-- What the task asks --
Filtering the records below, copy only those lines that include the word "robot".

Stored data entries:
□ □ □ □ □ □ □

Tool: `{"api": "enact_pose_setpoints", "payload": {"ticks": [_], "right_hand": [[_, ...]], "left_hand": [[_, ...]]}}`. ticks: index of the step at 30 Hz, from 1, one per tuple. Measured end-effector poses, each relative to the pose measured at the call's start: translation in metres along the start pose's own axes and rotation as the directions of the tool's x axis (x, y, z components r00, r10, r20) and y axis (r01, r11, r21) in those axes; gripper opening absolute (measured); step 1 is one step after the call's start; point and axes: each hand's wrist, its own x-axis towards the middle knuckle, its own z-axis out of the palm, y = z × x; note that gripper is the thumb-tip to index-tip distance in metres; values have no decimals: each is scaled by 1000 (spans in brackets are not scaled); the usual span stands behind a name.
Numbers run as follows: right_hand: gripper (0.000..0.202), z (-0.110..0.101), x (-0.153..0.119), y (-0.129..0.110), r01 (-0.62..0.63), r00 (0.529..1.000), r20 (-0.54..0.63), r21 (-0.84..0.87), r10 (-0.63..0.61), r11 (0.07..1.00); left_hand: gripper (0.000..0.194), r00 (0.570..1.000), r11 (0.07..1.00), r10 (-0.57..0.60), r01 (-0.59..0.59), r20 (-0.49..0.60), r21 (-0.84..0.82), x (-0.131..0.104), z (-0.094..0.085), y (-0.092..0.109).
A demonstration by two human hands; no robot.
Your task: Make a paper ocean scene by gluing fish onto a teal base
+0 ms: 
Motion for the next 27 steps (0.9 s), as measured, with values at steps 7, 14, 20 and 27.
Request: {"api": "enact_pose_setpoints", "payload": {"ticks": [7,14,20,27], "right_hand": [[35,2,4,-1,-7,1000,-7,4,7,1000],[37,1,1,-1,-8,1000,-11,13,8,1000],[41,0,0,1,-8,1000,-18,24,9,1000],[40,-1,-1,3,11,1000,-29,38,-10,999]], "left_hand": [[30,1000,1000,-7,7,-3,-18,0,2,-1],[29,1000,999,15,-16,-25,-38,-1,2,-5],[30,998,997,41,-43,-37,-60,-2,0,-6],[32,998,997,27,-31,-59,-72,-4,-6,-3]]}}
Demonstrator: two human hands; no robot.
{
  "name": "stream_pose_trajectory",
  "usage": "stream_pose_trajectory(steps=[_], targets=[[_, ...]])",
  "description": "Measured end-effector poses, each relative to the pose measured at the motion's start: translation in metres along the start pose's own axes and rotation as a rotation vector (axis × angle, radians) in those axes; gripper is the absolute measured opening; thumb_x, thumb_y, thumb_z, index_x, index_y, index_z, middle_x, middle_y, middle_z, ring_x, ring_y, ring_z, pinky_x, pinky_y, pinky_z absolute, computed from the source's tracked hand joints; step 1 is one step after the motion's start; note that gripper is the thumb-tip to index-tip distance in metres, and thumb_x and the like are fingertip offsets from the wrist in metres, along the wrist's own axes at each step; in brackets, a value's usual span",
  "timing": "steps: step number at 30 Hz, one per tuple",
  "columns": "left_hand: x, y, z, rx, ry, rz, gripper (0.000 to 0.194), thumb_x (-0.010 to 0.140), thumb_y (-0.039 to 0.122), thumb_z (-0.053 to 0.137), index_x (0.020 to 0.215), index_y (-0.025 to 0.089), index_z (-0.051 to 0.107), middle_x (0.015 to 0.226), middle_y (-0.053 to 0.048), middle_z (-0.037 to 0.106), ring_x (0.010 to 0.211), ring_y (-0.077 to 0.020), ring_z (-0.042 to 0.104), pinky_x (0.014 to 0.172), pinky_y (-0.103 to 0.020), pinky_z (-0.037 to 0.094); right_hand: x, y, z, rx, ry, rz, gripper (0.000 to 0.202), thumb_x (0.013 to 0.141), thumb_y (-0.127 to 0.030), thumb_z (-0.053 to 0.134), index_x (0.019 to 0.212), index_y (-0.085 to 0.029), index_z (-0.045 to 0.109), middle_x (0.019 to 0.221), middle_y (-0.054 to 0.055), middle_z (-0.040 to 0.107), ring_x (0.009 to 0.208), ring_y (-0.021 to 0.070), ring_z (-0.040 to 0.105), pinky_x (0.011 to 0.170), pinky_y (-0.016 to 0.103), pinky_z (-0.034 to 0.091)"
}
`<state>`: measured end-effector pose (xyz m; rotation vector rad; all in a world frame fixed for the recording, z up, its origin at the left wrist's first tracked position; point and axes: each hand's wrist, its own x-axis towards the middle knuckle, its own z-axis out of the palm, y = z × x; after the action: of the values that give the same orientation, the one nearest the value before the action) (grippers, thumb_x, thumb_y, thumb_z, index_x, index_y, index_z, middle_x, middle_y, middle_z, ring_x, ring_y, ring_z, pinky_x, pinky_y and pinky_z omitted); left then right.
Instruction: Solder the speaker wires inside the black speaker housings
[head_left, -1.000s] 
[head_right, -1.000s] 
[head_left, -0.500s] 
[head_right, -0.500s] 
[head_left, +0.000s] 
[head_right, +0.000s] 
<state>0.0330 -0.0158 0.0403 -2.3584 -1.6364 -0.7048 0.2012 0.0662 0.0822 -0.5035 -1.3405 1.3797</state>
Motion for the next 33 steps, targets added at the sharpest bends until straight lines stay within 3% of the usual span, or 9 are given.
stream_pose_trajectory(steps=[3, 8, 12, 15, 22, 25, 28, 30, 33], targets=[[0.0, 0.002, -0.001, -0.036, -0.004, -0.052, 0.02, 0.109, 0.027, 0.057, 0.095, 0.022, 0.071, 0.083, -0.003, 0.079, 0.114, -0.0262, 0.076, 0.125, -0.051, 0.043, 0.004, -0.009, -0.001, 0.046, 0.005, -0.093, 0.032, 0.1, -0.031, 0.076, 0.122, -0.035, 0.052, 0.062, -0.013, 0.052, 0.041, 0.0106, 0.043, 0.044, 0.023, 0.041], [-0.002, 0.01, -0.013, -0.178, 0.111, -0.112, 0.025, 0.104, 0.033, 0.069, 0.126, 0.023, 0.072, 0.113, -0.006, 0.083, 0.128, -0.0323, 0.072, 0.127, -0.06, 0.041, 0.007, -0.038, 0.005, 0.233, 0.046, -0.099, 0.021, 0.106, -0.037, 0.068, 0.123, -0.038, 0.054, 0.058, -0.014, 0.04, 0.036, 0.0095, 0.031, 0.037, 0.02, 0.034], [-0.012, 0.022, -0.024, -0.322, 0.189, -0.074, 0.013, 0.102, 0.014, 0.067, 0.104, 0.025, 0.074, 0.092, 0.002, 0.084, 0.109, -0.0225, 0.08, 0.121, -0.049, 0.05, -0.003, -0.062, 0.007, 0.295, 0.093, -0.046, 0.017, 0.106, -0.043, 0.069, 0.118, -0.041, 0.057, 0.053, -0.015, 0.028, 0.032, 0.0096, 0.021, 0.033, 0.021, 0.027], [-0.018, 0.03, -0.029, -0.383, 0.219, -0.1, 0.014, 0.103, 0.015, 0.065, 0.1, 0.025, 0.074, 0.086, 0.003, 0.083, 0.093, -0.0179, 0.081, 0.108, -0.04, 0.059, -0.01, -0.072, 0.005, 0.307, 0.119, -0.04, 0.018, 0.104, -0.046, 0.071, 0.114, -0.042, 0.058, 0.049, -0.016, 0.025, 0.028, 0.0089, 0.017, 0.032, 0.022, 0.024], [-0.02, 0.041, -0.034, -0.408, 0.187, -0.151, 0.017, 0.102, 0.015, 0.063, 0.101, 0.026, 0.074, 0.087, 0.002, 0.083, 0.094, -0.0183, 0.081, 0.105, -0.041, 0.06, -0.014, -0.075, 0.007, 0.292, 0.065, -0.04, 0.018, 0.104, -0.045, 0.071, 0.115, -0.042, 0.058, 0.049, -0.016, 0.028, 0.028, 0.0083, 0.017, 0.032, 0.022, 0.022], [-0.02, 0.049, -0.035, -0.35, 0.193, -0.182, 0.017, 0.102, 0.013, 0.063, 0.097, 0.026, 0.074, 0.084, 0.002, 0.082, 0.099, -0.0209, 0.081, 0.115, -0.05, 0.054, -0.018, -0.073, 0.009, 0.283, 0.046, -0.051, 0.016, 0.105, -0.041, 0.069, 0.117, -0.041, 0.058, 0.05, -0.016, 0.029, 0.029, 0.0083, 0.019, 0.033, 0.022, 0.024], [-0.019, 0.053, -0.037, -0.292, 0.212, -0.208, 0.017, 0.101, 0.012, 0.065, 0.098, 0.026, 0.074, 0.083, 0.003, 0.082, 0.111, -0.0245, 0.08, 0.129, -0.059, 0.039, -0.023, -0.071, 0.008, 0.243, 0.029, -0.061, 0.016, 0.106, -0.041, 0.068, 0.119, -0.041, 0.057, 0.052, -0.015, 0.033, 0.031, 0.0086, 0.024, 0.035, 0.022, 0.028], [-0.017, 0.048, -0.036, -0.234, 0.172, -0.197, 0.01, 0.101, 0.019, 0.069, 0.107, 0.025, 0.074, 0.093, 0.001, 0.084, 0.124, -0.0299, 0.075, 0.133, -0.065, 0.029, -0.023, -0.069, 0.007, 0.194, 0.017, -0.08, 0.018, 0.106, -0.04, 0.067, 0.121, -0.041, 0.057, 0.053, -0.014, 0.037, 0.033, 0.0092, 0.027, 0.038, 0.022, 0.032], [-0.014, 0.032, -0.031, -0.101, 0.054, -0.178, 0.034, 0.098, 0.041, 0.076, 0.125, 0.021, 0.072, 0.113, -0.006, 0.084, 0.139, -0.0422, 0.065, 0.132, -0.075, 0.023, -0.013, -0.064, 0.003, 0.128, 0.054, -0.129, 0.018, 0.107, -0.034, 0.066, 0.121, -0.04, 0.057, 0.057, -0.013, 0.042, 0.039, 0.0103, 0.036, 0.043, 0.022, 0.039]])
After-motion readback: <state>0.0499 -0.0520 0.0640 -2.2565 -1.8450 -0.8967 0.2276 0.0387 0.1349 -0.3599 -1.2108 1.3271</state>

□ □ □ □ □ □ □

-- Result for this task --
A demonstration by two human hands; no robot.
Demonstrator: two human hands; no robot.

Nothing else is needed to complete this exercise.